Diaspora News of Tuesday, 21 October 2014

Source: thelocal.es

UN slams Spain over assault on Cameroonian migrant

The United Nations has criticized Spain over a recent incident which saw a Cameroonian man dumped back inside Morocco after video footage showed him being assaulted by Spanish border police.

The UN High Commission for Refugees is concerned that the human rights of those struggling to enter Spain by crossing high fences around the country’s North African enclaves of Melilla and Ceuta are not being respected.

The spokeswoman in Spain for the UN High Commission for Refugees said she was "worried" by video footage of an attempt by a number of sub-Saharan Africans to scale the fence complex and enter Melilla from Morocco on October 15th which shows one migrant being beaten by border guards before being carried, apparently unconscious, back to the Moroccan side.

"Whatever their reasons for trying to enter, these people must be respected and these images show that some parties are not acting as they should... There are people beating those who are on the fence," Maria Jesus Vega told the AFP news agency.

UNHCR fears that Spanish police are denying "asylum procedures to people in need of international protection, who come to Spain's southern border fleeing war and persecution", Vega's office said in a statement on Friday.

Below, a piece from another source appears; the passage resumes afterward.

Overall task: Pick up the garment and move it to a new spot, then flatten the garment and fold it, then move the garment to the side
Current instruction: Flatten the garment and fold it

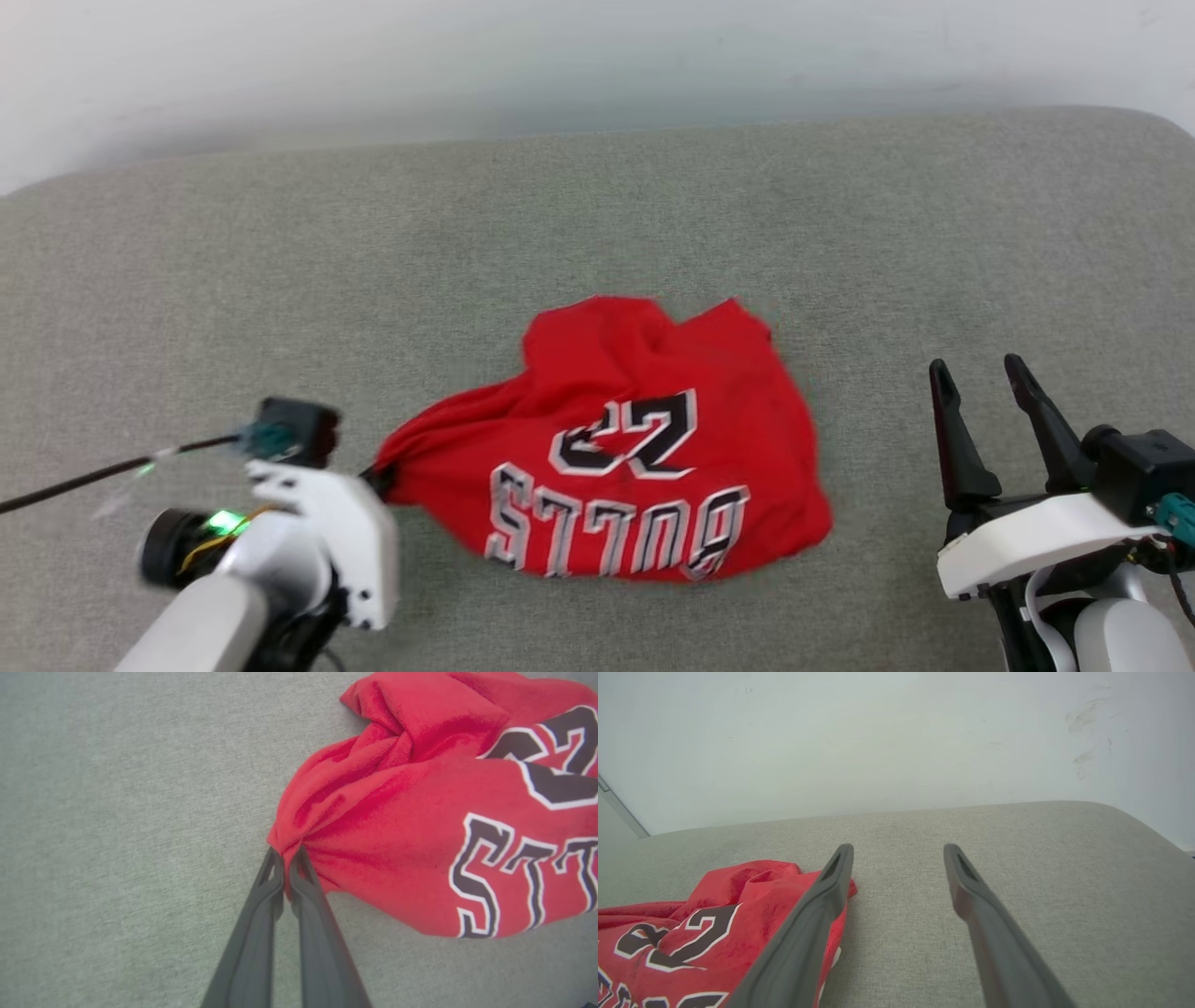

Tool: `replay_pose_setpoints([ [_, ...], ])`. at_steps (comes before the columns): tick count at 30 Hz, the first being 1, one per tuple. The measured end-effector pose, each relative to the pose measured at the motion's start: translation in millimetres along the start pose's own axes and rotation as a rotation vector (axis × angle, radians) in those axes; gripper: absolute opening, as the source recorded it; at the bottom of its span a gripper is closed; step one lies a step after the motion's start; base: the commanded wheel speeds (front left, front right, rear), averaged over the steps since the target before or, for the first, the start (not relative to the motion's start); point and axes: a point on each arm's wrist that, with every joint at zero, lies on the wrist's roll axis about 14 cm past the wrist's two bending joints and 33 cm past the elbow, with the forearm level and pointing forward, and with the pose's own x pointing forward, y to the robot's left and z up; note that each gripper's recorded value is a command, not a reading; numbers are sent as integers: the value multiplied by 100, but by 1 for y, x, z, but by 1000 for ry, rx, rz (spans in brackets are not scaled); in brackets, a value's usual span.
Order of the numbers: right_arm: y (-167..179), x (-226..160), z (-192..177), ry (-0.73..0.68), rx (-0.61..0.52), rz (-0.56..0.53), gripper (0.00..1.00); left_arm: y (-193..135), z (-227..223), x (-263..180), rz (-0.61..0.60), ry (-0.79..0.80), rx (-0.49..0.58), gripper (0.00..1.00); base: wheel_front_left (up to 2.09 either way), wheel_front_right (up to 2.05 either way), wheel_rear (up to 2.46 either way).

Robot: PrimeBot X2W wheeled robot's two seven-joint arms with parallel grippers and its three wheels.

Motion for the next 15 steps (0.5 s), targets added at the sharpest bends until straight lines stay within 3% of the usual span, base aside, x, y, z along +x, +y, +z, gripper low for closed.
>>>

It urged Spain to take all "necessary measures to prevent this kind of situation from occurring again at Spain's borders".

The migrant who suffered the beating was later identified by the Prodein human rights group as Danny, a Cameroonian citizen believed to be 23 years old.

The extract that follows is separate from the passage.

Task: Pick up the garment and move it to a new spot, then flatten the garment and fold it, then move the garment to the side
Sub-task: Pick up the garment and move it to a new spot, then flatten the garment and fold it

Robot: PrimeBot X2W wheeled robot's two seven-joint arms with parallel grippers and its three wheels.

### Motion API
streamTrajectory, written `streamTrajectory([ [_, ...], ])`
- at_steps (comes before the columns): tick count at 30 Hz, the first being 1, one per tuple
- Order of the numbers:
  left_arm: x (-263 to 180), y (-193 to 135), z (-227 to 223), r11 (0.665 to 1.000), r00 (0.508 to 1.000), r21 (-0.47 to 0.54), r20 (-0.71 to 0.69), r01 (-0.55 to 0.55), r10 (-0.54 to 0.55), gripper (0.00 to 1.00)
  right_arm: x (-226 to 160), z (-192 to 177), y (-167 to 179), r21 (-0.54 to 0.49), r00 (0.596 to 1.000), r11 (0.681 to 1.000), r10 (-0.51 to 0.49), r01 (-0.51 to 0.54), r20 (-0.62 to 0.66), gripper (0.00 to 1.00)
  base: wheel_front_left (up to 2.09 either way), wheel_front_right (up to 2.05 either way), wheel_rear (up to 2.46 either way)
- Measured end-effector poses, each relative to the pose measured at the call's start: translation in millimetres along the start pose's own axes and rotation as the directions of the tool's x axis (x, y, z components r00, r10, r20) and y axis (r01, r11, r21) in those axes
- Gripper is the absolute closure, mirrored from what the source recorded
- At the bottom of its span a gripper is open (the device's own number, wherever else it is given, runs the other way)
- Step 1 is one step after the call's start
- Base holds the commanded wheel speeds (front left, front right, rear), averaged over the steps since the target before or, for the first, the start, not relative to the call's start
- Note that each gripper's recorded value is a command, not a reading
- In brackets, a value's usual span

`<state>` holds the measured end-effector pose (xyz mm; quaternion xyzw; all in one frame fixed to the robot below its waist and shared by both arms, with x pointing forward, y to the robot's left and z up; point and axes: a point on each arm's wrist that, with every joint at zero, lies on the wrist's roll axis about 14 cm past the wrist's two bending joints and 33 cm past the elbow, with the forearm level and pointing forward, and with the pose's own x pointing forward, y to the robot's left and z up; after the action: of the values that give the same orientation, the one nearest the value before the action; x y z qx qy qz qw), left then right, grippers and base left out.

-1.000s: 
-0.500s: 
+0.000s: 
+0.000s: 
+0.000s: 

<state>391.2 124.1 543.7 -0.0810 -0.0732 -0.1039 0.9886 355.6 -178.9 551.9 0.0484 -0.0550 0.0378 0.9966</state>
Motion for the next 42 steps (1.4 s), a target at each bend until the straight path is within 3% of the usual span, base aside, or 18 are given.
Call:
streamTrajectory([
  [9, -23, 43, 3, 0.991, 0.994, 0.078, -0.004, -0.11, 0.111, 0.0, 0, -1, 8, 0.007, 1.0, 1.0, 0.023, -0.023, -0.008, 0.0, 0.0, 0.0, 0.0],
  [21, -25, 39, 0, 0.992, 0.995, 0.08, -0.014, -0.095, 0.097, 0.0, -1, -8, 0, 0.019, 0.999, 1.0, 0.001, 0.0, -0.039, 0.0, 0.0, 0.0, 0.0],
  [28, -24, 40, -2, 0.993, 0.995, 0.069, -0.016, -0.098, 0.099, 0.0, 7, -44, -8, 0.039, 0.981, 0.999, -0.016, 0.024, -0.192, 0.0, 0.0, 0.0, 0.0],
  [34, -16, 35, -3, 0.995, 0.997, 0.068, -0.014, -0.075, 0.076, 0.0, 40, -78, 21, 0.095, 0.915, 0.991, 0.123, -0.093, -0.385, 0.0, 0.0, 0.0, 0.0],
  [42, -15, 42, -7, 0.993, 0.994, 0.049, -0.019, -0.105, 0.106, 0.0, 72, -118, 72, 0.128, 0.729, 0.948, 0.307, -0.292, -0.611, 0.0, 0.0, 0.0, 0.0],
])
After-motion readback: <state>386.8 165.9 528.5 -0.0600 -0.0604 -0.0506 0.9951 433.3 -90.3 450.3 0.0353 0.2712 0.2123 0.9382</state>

José Palazón, president of Prodein, the association which first published the video of the beating, told the online news site Ideal.es on Monday that Danny had survived the experience, despite rumours that the beating had been fatal.

Palazón recounted a brief telephone conversation in which Danny said that he had been urinating blood and could not lie on his side, but that he had been given painkillers.

The human rights activist said that he could not ascertain whether the Cameroonian had been treated in a hospital or whether he remained on Mount Gurugú, a forested area outside Melilla where many African migrants camp out in the elements before attempting to reach Europe. Many were reportedly rounded up over recent days and driven in buses to the central Moroccan city of Fez.

Prodein and other groups repeatedly denounce the returning of would-be immigrants through the fence after they have stood on Spanish soil.

International and national law demands that at this point, the individual should be identified and due legal process obeyed.

The Spanish government’s delegation in Melilla last week defended the actions of the Civil Guard, citing aggression on the part of migrants trying to breach the border fence. Several guards were injured while trying to stop last Wednesday’s attempted break-in.

On Monday at least 60 sub-Saharan Africans succeeded in scrambling over the border into Melilla, according to El País.